LONDON (Reuters) - Britain’s telecoms regulator is seriously considering a break up of dominant provider BT (BT.L), after rivals accused it of abusing its market position and failing to invest in the broadband networks they rely on.
Ofcom floated the idea of a forced separation of BT’s Openreach network after rivals Sky SKYB.L and TalkTalk (TALK.L) stepped up pressure for the national copper and fibre broadband networks to be run by an independent operator.
Ofcom Chief Executive Sharon White said a split remained “under serious consideration”, after the regulator earlier on Thursday had downplayed the option, saying the status quo had worked for 10 years and a change would be disruptive.
“If we were going to rule it out, we would have ruled it out today,” she said when asked if analysts were correct to say she was moving towards less radical reforms.
In an update on its industry review, Ofcom said the incentive for BT to discriminate against competing providers could be limited by regulation but not removed entirely.
However, it said the current system whereby the 169-year-old BT operates Openreach as a separate unit, providing network access to rivals, had delivered choice, quality and value for customers over many years.
And it would also be an “intrusive and complex intervention both for BT and the rest of the industry” to split it up.

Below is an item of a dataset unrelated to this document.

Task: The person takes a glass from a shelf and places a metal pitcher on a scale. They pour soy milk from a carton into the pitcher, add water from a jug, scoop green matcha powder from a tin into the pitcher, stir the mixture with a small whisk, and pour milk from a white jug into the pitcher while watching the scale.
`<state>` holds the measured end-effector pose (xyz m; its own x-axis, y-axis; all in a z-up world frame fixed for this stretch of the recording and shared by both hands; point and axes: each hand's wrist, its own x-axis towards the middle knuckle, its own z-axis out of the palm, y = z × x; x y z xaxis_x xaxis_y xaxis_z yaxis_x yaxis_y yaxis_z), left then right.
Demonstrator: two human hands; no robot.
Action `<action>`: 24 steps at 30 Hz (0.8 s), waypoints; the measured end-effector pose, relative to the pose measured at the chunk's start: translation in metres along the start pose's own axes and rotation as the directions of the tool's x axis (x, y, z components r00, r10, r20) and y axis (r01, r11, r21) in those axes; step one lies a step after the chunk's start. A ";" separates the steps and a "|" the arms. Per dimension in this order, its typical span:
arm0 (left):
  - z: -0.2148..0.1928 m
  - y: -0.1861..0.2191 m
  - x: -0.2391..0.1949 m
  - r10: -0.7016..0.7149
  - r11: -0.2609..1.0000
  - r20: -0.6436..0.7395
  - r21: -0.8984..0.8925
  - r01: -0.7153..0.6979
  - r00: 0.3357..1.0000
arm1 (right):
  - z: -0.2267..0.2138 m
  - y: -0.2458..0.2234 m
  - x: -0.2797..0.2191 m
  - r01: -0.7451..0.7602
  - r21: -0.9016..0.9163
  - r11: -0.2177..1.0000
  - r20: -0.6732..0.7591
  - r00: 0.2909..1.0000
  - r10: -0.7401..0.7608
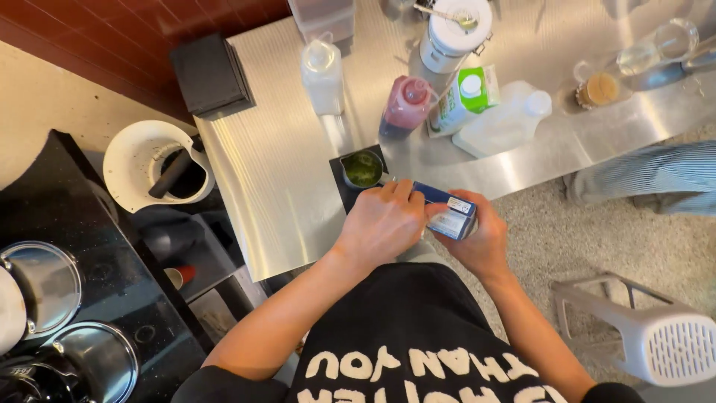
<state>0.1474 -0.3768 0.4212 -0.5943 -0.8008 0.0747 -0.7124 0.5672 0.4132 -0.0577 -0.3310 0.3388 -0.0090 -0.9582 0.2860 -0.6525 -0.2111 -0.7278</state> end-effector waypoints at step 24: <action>0.029 0.002 0.039 -0.271 0.963 -0.296 -0.075 0.260 0.916 | -0.014 0.036 0.052 0.093 -0.019 0.995 0.123 0.988 -0.090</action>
<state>0.1119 -0.4017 0.3982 -0.2412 -0.9440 0.2253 -0.8126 0.3233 0.4849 -0.0925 -0.3856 0.3361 0.1431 -0.9517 0.2717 -0.6647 -0.2958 -0.6860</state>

Analysts at Citi said Ofcom’s language seemed to kill off the option of complete separation.
BT defended Openreach’s record. It said customers of all providers had enjoyed higher speeds and lower prices due to its investment in a new fibre network, which would not have been possible if BT had been split in two a decade ago following a previous industry review.
“Ofcom have overseen a regime that has balanced investment with competition and we hope they will once again put the needs of the UK and its consumers ahead of those who have tried to keep the UK in the digital dark ages,” it said.

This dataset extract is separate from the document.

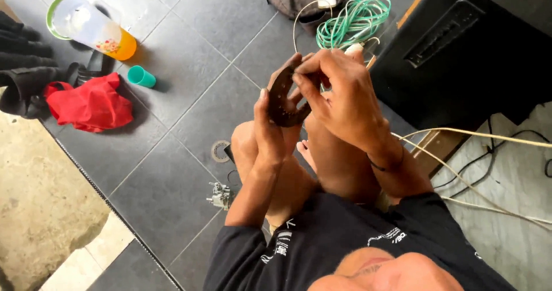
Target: The person sits on the floor and uses a small tool to scrape and clean the surface of a circular metal part. They rotate the part to access different areas and continue scraping until the end of the clip.
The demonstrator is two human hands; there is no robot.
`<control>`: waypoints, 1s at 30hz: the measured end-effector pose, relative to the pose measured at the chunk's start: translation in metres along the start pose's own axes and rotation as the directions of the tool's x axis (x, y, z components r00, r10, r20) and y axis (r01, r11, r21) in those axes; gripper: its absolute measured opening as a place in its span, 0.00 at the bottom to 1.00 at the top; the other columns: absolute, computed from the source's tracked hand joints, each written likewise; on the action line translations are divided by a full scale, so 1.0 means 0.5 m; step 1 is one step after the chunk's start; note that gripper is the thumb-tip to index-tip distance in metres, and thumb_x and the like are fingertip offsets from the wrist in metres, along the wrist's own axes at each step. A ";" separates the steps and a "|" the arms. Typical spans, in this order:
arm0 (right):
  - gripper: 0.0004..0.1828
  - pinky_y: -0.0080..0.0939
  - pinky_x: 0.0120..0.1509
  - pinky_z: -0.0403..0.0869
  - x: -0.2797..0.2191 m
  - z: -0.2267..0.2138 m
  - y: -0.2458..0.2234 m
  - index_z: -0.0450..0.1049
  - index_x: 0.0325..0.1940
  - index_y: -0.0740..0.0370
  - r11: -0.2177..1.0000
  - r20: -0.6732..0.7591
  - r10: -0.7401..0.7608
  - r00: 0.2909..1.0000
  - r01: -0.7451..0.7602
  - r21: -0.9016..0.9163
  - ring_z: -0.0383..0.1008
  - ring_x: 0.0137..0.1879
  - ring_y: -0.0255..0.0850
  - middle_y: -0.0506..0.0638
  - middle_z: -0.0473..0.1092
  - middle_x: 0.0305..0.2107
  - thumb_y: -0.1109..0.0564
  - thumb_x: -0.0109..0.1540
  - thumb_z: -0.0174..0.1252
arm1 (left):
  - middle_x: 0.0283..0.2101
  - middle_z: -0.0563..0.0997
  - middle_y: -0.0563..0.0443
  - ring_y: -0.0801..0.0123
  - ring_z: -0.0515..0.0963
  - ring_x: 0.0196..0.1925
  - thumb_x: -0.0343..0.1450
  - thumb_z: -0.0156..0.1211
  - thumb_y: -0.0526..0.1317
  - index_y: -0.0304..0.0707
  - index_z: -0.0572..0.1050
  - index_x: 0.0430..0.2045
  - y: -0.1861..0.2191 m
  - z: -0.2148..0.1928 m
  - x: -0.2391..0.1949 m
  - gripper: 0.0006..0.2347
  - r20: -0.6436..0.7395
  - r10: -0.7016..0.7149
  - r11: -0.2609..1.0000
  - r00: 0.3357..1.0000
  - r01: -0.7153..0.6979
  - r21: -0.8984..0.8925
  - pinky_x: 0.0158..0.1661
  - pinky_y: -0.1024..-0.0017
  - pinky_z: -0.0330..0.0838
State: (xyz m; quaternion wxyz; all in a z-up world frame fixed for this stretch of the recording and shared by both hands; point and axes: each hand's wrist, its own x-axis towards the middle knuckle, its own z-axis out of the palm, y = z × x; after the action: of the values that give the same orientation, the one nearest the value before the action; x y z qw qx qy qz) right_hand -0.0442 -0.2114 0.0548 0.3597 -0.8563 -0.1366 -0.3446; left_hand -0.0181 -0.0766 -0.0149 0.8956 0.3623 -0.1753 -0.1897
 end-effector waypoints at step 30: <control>0.03 0.48 0.60 0.71 0.054 0.083 -0.050 0.68 0.51 0.71 0.992 0.302 0.025 0.953 -0.061 0.111 0.81 0.47 0.50 0.54 0.78 0.35 0.65 0.76 0.52 | 0.75 0.64 0.35 0.47 0.67 0.72 0.76 0.42 0.57 0.35 0.60 0.73 0.105 -0.052 -0.022 0.32 -0.175 -0.157 0.853 0.972 0.044 -0.519 0.67 0.48 0.64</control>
State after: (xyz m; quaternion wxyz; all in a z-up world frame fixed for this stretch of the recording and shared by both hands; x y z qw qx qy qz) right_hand -0.0163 -0.1649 0.0654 0.3928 -0.8784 -0.1914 -0.1937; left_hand -0.0045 -0.0214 0.0030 0.9617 0.1382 -0.0032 -0.2367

It added that its “ambitious plans for ultrafast broadband also depended on BT remaining intact”.
White said BT’s commitment to invest was a “big factor” in decided how the company was structured.
The regulator also said before taking the drastic measure of splitting up BT, it would need to be sure any lesser proposals, such as using new or existing market powers, had failed.
Shares in BT were flat.
BT’s main rivals said they welcomed the focus on Openreach, and called for radical thinking.
“For too long, consumers and businesses have been suffering because the existing structure does not deliver the innovation, competition and quality of service that they need,” said Mai Fyfield, Sky’s chief strategy officer.
TalkTalk has said the current structure was not fit for purpose, and BT’s proposed acquisition of leading mobile operator EE would only increase its dominance.
Chief Executive Dido Harding said it was “tremendous arrogance” for a monopoly provider to suggest they were the only people investing in ultrafast broadband. “They are patently not,” she said.